:: REQUIRED ACTION ::
Up to and including the line with "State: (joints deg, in", output the records exactly as they appear.

:: TASK MATERIAL ::

____________

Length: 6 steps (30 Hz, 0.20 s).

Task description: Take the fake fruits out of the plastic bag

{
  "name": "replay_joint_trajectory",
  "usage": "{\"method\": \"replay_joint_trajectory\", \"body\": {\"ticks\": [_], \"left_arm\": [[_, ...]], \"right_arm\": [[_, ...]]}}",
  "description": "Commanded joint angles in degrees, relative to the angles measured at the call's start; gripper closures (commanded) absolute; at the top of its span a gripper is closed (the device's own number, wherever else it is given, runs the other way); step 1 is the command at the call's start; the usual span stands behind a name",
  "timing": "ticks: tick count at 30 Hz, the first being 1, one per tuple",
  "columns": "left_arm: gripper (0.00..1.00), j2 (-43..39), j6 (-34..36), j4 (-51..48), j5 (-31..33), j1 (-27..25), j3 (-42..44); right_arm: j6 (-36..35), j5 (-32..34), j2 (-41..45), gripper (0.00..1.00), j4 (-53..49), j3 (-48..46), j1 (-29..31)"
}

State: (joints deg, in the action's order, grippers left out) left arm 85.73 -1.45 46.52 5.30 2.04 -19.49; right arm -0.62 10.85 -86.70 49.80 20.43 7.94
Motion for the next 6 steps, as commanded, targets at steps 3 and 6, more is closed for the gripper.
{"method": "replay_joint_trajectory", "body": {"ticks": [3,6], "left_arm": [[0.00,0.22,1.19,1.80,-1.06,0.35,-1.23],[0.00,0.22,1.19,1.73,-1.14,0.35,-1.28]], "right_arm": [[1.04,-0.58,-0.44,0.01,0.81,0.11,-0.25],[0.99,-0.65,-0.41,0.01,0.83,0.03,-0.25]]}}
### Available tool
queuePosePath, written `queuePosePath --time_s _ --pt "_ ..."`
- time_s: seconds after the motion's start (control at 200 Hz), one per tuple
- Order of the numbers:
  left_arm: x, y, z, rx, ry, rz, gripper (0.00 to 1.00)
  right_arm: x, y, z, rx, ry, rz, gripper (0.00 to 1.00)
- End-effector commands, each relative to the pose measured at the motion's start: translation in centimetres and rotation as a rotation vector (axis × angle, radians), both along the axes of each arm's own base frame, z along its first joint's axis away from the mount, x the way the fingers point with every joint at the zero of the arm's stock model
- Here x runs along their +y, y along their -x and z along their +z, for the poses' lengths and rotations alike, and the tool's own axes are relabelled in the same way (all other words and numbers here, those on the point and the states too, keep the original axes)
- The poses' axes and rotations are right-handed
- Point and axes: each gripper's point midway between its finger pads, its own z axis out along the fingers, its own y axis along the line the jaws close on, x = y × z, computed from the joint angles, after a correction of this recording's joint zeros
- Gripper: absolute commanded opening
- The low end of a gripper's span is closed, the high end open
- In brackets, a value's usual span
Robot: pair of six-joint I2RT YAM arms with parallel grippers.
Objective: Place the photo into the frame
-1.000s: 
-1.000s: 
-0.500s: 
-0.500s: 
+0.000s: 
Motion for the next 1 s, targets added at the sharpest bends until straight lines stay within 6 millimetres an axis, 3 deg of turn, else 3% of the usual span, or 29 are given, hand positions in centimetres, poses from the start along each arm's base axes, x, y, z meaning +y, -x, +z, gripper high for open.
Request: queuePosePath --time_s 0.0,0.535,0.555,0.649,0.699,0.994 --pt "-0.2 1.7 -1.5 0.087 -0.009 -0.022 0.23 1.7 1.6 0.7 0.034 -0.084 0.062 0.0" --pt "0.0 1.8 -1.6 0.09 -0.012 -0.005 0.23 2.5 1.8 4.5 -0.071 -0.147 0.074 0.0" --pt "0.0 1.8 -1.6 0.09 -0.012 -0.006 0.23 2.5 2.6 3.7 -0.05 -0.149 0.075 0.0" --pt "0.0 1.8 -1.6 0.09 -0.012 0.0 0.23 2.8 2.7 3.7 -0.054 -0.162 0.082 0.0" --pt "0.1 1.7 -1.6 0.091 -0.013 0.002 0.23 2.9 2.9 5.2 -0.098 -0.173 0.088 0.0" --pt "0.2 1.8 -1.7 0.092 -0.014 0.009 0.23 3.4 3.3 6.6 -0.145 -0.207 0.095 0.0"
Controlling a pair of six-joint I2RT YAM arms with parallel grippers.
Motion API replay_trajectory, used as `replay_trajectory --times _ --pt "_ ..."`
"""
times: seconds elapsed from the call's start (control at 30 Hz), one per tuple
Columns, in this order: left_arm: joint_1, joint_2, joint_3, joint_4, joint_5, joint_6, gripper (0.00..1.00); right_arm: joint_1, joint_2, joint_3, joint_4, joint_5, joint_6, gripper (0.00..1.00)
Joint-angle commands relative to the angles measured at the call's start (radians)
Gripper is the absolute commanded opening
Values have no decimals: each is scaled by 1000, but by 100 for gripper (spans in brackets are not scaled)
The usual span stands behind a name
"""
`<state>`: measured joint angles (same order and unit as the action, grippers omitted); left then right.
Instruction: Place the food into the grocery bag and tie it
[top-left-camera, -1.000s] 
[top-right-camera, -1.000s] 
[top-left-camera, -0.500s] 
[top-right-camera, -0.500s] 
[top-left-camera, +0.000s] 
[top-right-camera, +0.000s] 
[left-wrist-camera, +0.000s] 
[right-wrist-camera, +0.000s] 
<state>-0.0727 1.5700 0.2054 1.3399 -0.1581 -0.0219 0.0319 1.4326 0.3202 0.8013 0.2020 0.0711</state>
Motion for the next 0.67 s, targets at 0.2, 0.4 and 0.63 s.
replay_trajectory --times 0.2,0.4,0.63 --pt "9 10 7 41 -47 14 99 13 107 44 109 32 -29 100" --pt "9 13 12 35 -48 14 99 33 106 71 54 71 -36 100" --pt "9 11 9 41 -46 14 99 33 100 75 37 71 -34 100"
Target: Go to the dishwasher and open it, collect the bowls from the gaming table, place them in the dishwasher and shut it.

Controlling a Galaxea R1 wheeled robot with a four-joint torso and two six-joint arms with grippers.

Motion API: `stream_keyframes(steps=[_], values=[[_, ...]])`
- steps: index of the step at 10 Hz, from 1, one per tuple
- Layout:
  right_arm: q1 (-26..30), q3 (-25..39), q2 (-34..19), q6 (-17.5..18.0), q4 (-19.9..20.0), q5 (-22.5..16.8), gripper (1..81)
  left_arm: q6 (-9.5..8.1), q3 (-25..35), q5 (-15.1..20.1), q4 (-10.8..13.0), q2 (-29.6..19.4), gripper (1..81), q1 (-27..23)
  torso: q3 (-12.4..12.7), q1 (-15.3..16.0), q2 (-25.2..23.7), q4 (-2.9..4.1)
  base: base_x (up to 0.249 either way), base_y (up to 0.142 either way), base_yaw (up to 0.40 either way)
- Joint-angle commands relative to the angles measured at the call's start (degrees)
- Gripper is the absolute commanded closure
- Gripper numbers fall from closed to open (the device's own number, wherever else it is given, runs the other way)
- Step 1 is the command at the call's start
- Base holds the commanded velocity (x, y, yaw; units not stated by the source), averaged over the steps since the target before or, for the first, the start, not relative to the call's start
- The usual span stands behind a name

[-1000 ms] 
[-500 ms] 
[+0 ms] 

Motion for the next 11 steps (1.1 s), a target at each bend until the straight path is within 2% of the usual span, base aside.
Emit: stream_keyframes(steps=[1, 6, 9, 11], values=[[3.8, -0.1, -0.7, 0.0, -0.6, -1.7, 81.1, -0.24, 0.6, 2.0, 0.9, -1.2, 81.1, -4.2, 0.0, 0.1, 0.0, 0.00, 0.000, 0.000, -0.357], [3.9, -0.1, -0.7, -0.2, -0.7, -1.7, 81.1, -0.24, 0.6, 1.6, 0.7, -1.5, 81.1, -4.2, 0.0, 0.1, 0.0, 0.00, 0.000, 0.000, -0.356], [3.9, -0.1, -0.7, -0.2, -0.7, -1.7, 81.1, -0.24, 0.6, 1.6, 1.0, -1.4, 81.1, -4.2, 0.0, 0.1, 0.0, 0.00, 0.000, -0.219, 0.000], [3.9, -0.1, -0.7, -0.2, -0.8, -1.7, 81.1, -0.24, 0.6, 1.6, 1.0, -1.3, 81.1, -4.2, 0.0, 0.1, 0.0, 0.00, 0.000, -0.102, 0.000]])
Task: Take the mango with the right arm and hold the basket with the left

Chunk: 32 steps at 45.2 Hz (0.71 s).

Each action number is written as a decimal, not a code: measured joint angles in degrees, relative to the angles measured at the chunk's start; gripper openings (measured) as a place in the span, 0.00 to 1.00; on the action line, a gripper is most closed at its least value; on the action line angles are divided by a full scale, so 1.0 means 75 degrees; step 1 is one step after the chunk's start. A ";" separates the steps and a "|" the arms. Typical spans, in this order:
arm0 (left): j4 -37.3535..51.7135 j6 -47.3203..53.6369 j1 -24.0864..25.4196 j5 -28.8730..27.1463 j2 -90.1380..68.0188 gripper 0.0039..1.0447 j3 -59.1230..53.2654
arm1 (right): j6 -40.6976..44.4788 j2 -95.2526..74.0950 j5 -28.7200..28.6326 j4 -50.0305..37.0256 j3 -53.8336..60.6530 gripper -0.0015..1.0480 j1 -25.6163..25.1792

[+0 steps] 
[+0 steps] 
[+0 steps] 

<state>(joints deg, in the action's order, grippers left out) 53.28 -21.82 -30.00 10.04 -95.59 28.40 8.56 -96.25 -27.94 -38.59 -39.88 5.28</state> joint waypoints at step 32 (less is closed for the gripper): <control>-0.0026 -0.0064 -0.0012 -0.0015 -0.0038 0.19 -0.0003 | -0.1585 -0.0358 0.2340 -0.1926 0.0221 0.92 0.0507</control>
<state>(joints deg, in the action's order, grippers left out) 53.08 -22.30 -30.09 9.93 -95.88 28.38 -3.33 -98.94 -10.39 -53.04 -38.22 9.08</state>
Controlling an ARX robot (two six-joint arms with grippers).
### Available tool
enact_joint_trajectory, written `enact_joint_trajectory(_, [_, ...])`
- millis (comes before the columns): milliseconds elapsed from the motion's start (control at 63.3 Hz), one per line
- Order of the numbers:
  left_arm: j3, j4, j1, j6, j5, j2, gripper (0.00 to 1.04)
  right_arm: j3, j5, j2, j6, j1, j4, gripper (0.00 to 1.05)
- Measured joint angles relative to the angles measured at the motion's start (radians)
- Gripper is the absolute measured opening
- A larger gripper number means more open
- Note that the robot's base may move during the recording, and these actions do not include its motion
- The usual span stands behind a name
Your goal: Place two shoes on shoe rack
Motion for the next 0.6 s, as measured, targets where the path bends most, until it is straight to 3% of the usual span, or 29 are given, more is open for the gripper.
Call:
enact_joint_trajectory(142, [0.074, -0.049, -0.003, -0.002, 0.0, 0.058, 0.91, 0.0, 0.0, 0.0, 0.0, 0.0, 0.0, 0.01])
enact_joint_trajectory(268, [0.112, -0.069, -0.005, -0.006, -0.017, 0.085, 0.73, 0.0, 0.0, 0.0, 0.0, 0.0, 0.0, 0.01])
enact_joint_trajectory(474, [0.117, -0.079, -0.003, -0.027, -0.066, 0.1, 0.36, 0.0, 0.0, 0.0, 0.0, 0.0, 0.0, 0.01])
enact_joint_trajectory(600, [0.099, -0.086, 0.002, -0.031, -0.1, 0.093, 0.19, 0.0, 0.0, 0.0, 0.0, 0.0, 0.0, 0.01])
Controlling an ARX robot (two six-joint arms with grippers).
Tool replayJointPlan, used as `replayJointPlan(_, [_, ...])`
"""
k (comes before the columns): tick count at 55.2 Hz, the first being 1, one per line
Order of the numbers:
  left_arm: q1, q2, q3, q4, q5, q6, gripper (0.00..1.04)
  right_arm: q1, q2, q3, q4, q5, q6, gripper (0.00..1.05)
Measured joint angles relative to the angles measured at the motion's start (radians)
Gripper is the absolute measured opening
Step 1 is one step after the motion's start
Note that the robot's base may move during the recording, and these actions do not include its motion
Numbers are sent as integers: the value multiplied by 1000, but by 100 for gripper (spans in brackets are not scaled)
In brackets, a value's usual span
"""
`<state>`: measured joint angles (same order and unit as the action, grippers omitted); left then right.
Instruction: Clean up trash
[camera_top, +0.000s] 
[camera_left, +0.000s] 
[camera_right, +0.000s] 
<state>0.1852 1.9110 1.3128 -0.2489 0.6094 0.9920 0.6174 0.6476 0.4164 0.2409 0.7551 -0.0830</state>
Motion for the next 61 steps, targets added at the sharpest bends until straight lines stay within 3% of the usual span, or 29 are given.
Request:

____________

:: RESPONSE TO THE EXERCISE ::
Length: 6 steps (30 Hz, 0.20 s).

Task description: Take the fake fruits out of the plastic bag

{
  "name": "replay_joint_trajectory",
  "usage": "{\"method\": \"replay_joint_trajectory\", \"body\": {\"ticks\": [_], \"left_arm\": [[_, ...]], \"right_arm\": [[_, ...]]}}",
  "description": "Commanded joint angles in degrees, relative to the angles measured at the call's start; gripper closures (commanded) absolute; at the top of its span a gripper is closed (the device's own number, wherever else it is given, runs the other way); step 1 is the command at the call's start; the usual span stands behind a name",
  "timing": "ticks: tick count at 30 Hz, the first being 1, one per tuple",
  "columns": "left_arm: gripper (0.00..1.00), j2 (-43..39), j6 (-34..36), j4 (-51..48), j5 (-31..33), j1 (-27..25), j3 (-42..44); right_arm: j6 (-36..35), j5 (-32..34), j2 (-41..45), gripper (0.00..1.00), j4 (-53..49), j3 (-48..46), j1 (-29..31)"
}

State: (joints deg, in the action's order, grippers left out) left arm 85.73 -1.45 46.52 5.30 2.04 -19.49; right arm -0.62 10.85 -86.70 49.80 20.43 7.94

That concludes the answer.